ACTION ITEM: Although the data below holds other lines too, output only those from the line with "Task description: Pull" up to and including the line with "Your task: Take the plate", exactly as they appear.

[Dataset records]
┌──
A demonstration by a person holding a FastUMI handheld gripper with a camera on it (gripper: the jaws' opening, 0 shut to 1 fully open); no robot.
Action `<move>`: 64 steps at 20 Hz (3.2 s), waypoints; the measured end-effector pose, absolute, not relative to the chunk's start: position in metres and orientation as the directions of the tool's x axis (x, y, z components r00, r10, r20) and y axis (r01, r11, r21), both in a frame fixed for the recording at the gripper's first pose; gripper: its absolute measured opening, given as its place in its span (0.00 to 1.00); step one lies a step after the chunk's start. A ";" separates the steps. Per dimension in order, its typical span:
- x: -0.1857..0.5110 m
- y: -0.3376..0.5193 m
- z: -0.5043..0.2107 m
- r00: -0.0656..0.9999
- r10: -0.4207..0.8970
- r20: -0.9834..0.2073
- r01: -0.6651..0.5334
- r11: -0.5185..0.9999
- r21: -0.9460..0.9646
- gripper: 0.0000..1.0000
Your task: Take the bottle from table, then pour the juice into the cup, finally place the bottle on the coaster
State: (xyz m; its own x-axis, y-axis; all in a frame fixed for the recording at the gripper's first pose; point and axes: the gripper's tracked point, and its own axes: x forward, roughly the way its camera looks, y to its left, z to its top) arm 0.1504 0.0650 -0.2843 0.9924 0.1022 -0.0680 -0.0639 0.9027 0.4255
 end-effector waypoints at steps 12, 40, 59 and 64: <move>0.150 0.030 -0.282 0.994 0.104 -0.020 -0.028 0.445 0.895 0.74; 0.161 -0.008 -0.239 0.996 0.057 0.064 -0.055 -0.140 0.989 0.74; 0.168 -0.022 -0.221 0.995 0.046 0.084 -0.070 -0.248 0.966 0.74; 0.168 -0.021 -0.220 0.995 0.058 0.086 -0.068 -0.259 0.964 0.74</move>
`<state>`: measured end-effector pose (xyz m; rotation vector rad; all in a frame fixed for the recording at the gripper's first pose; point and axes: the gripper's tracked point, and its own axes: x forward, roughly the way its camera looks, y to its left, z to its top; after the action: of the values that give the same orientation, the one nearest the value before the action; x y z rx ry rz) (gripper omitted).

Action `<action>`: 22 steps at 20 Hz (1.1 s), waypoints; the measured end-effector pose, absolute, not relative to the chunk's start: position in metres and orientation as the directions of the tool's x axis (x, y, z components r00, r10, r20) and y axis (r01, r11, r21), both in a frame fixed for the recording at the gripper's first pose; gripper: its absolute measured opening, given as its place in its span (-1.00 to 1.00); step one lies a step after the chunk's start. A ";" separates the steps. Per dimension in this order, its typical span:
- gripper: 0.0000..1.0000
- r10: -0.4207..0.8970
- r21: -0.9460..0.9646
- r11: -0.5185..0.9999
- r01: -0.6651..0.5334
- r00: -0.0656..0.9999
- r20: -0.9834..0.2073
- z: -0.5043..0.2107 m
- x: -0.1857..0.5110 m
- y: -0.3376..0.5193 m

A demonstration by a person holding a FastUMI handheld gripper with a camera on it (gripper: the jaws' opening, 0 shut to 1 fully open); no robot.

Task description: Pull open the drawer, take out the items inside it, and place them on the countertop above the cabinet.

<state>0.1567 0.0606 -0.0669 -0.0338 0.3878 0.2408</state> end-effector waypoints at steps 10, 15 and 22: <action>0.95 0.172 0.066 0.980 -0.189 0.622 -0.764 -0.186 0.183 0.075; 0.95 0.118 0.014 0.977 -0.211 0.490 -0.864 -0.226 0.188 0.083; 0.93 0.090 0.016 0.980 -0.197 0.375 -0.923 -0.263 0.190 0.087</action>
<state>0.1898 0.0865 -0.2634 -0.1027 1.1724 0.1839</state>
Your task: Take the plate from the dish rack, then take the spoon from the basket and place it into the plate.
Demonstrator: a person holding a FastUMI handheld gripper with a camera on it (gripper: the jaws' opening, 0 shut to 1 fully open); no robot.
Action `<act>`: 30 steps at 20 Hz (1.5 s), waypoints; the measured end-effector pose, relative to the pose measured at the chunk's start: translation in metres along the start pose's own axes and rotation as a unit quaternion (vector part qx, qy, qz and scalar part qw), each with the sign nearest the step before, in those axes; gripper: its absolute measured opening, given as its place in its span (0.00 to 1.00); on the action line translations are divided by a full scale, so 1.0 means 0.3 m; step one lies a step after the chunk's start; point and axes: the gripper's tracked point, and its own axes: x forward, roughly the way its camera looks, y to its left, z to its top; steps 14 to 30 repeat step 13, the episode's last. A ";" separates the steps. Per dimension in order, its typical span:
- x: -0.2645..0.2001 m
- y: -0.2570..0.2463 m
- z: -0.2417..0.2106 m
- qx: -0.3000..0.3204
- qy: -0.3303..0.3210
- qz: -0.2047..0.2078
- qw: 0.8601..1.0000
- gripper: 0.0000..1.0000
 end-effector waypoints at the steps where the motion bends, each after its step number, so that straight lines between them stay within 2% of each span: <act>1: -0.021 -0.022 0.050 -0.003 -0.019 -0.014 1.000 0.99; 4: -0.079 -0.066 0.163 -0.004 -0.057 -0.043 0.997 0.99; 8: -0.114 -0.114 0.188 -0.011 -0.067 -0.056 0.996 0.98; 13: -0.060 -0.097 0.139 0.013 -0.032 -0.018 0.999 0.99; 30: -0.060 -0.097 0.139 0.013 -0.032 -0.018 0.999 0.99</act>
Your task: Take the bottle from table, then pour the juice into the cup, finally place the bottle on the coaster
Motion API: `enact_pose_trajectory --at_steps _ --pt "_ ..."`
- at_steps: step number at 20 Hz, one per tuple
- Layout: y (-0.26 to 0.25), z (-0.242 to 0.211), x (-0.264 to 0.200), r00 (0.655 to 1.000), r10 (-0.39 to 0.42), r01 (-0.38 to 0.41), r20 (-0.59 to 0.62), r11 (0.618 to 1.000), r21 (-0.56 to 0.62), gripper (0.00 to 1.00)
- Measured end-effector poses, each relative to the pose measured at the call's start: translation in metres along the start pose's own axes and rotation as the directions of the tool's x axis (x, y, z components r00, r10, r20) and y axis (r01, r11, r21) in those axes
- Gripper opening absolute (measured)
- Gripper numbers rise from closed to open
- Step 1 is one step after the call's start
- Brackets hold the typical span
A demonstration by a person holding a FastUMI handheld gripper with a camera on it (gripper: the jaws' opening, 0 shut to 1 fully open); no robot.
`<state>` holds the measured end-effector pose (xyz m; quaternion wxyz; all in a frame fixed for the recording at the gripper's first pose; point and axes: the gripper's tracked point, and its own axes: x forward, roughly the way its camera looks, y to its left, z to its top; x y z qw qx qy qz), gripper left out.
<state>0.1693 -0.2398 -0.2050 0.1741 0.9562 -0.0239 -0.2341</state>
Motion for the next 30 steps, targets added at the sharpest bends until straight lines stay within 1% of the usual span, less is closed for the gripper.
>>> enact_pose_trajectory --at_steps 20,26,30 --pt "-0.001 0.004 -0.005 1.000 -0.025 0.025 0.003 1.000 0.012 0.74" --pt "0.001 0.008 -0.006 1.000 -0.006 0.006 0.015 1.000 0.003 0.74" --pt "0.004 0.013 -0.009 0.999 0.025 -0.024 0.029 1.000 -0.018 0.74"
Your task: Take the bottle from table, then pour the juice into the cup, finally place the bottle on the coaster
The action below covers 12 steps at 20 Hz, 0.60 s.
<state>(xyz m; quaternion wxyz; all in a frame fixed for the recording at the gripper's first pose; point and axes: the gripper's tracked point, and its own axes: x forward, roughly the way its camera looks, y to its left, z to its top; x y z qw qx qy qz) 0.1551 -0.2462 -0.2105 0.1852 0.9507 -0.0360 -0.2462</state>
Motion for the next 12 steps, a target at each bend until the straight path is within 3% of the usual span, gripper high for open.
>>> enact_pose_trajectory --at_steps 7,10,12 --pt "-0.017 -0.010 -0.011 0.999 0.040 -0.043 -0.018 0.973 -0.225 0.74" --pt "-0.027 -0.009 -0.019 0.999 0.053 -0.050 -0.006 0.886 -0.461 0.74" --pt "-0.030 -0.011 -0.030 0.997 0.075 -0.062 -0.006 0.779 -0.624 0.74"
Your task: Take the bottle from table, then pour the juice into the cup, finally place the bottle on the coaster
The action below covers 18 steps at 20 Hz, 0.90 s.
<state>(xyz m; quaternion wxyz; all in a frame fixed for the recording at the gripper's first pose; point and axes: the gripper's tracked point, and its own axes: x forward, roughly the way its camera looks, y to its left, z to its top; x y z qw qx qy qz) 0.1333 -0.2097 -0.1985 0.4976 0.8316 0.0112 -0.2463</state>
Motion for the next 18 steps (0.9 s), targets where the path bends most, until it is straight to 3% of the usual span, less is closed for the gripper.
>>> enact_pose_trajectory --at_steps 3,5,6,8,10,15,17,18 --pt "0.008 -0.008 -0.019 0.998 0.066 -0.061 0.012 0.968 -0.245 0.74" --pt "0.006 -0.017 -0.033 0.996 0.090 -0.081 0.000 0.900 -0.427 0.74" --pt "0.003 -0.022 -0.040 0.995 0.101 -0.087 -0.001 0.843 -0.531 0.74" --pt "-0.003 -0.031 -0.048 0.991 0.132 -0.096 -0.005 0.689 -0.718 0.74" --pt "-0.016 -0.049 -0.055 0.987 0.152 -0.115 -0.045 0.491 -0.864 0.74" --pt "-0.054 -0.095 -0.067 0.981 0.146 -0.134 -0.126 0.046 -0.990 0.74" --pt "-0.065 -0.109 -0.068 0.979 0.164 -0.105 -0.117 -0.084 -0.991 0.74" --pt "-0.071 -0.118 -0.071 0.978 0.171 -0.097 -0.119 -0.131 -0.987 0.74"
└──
TASK RESULT:
Task description: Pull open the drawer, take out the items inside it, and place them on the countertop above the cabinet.

<state>0.1567 0.0606 -0.0669 -0.0338 0.3878 0.2408</state> end-effector waypoints at steps 10, 15 and 22: <action>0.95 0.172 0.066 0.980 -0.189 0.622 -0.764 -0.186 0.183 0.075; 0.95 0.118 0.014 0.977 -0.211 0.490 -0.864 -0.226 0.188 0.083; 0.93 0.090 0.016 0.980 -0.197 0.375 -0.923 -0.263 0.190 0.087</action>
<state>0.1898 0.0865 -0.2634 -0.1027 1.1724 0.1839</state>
Your task: Take the plate from the dish rack, then take the spoon from the basket and place it into the plate.

Nothing else is part of this output.